■ What the exercise asks ■
Every line that holds the word "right" needs to be copied from the data below.

■ Information shown ■
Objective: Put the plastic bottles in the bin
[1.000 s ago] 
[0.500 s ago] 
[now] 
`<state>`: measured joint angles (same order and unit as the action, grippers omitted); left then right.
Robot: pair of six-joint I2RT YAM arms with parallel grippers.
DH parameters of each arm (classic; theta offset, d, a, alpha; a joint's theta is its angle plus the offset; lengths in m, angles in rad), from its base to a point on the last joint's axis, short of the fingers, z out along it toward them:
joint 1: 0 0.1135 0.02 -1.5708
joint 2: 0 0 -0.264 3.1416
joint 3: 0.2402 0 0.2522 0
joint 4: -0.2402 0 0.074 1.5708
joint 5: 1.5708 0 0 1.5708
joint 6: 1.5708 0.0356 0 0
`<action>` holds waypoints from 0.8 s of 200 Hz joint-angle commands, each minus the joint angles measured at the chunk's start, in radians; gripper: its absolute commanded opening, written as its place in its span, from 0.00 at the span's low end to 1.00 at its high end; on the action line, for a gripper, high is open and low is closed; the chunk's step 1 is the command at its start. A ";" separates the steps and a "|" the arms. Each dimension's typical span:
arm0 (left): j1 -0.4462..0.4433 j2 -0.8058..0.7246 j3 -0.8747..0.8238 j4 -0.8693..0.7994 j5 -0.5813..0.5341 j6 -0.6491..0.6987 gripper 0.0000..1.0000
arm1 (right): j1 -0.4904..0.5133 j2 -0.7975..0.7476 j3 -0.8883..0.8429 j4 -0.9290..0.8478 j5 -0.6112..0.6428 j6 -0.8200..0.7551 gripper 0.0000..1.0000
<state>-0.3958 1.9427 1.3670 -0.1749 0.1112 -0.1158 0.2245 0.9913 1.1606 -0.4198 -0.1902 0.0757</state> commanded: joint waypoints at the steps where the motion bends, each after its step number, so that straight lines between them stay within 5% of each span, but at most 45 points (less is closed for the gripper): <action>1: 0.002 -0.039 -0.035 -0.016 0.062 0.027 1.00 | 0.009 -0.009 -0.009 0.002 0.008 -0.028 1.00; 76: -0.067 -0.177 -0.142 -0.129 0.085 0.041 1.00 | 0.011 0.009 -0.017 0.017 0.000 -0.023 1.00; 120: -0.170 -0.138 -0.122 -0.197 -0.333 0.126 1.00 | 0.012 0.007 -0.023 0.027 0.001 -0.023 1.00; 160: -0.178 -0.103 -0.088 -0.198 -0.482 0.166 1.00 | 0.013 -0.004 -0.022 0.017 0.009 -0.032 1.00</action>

■ Answer to this exercise ■
`<state>`: measured joint angles (same order and unit as the action, grippers omitted); left then right.
arm1 (right): j1 -0.4904..0.5133 j2 -0.7975..0.7476 j3 -0.8883..0.8429 j4 -0.9290..0.8478 j5 -0.6112..0.6428 j6 -0.8200..0.7551 gripper 0.0000..1.0000

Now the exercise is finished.